Vin was without an ego, while some of today’s announcers are almost corporate brands in themselves, with silky Twitter personas and a sense of self-importance that can be overbearing. Not all, admittedly. But a lot.

Moreover, when Scully retires, the great baseball storyteller will truly be an endangered species. Old stalwarts likes Jon Miller and Pat Hughes, John Sterling and Joe Castiglione remain fine announcers who I really enjoy, while Tom Hamilton and Charley Steiner are also very good at what they do, among others. But the next generation seems to take a different approach that can be stifling for the viewer. Of the newer breed, I like Len Kasper and Josh Lewin a lot, but few other guys actually stand out. We may be heading for an era of cookie cutter announcers, and that’s deeply worrying for a sport that has always inspired individuality in the booth.
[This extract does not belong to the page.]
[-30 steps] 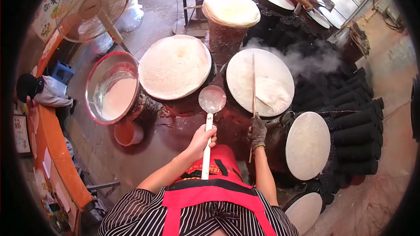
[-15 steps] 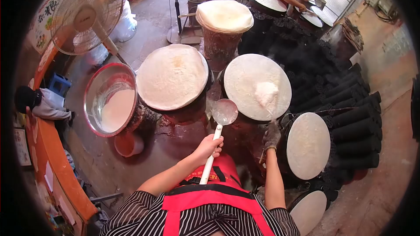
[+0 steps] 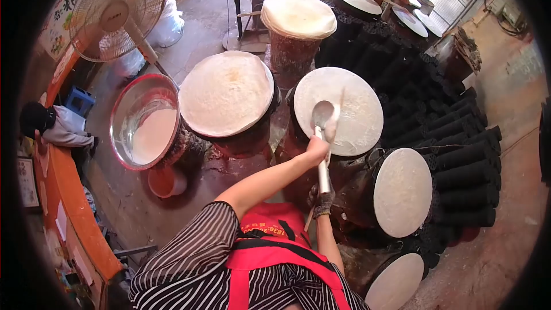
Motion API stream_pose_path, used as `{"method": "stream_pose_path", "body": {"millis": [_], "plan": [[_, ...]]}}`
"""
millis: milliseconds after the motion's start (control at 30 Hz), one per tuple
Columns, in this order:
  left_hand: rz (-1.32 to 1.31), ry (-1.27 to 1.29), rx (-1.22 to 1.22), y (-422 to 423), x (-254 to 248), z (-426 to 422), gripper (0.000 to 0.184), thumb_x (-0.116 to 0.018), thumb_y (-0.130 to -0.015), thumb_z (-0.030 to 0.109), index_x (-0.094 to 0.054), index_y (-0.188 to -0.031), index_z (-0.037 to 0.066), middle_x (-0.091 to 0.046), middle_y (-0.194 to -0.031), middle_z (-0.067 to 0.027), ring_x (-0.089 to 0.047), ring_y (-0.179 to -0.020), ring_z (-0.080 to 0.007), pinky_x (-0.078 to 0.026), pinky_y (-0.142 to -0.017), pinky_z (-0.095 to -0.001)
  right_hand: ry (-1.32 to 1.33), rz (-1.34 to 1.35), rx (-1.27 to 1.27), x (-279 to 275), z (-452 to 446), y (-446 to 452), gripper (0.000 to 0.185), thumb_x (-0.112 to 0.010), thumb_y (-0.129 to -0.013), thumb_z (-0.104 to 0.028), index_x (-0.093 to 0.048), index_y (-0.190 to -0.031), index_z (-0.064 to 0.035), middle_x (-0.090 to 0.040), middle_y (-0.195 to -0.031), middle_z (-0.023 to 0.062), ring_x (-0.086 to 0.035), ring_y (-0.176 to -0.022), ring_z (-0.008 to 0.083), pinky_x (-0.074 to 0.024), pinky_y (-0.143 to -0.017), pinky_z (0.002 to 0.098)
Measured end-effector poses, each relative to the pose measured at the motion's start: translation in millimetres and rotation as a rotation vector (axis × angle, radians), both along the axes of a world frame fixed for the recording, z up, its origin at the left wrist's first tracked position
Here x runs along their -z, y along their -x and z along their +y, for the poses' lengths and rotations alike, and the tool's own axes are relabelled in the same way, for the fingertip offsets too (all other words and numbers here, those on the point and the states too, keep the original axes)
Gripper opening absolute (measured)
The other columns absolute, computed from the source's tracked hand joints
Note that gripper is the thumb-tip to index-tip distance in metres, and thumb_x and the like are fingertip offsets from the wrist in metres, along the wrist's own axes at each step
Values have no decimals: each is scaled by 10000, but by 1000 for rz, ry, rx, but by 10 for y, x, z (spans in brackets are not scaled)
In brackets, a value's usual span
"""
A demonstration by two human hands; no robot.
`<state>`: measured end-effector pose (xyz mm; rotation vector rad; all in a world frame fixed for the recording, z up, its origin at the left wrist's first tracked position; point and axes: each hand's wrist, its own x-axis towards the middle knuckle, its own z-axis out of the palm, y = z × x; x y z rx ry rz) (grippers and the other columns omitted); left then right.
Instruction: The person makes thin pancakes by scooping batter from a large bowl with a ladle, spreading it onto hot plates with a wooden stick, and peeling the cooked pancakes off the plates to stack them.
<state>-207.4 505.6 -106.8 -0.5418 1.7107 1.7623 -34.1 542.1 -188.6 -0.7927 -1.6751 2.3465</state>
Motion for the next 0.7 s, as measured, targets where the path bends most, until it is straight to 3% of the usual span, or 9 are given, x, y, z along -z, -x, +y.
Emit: {"method": "stream_pose_path", "body": {"millis": [33,67,133,233,367,500,567,600,700], "plan": [[-117,-154,-53,15,-134,4,237,-385,-714,-38,-400,-949,-61,-484,-656,-153,-469,-434,-227,-375,-352,-355,472,-125,78,-8,-79,37,366,-553,-773,-477,-569,-737,-113,-439,-435,33,-360,-264,200,-286,-252,304],[-171,-441,-23,207,443,134,137,-402,-746,-23,-415,-882,-35,-461,-620,-95,-415,-398,-170,-341,-328,-306,527,-392,165,-551,-112,167,310,-540,-808,-410,-600,-846,-109,-444,-455,17,-382,-291,192,-313,-280,290],[-985,-1213,-89,364,-568,-618,22,-425,-820,21,-413,-819,2,-409,-582,-26,-360,-395,-82,-286,-302,-218,321,-276,87,-1092,45,144,307,-533,-833,-339,-603,-1009,-97,-461,-491,13,-406,-328,175,-327,-303,296],[-596,-1047,105,30,-1065,-1109,111,-422,-905,115,-391,-823,47,-367,-598,8,-308,-419,-17,-234,-293,-130,34,-156,310,-806,539,3,365,-540,-853,-295,-552,-1154,-89,-538,-637,51,-539,-559,186,-462,-532,312],[-646,-768,82,-243,-1168,-1326,83,-439,-892,102,-404,-836,52,-344,-599,30,-285,-420,-10,-220,-300,-123,-806,-45,-6,-707,141,-366,406,-553,-848,-164,-484,-1229,-41,-621,-883,59,-549,-798,118,-445,-755,269],[-407,-616,-26,-693,-1115,-1568,106,-443,-882,76,-360,-816,72,-355,-616,29,-299,-434,-8,-224,-316,-127,-656,-89,-176,-600,568,-196,372,-542,-859,-156,-499,-1203,-22,-631,-928,84,-570,-820,146,-453,-752,298],[-364,-542,-123,-1043,-1112,-1678,115,-449,-884,86,-361,-810,76,-371,-633,24,-306,-445,-9,-233,-320,-135,-438,-153,-24,-1393,702,47,361,-537,-863,-187,-514,-1176,-8,-632,-968,130,-584,-824,169,-459,-727,321],[-323,-504,-159,-1195,-1090,-1729,117,-453,-887,105,-373,-808,76,-378,-641,21,-302,-445,-11,-241,-328,-140,-954,-117,-40,-922,1051,121,386,-536,-862,-222,-505,-1173,4,-634,-916,150,-591,-749,187,-463,-693,327],[-235,-372,-245,-1555,-1041,-1797,118,-452,-894,134,-387,-819,71,-379,-640,22,-300,-440,-12,-242,-338,-141,-905,-54,-165,-979,790,0,366,-551,-845,-254,-528,-1180,-108,-623,-864,194,-622,-740,267,-467,-682,347]]}}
And what of the Dodgers? As mentioned earlier, Charley Steiner is a more than adequate successor in the radio booth, but nobody can fully replace Vin Scully. In just a few weeks, one of the biggest pillars of what makes the Dodgers unique will be taken away. Several things come to mind when you think Dodgers: the pristine white uniforms, the blue script lettering, the gorgeous Dodger Stadium, Jackie Robinson breaking the colour barrier, and Vin declaring, “It’s time for Dodger baseball!” It will be difficult to lose one of those elements, and a part of Dodger tradition will morph into history.

I often daydream about the ultimate baseball game, rather like Ray Kinsella on his Iowa farm. Babe Ruth would obviously play right field for one of the teams, and perhaps pitch an inning or two. Joe DiMaggio would roam centre field, elegant and graceful. Ty Cobb would run the bases with pernicious intent. And, up in the booth, Vin Scully would survey it all and send it onward to the living rooms and porches of people across the land, telling them how the twilight sky is tinged with red like the brushstrokes of a fine artist.

Nobody could ever vocalise baseball like this man for all seasons. Nobody will ever be able to, as long as the game exists.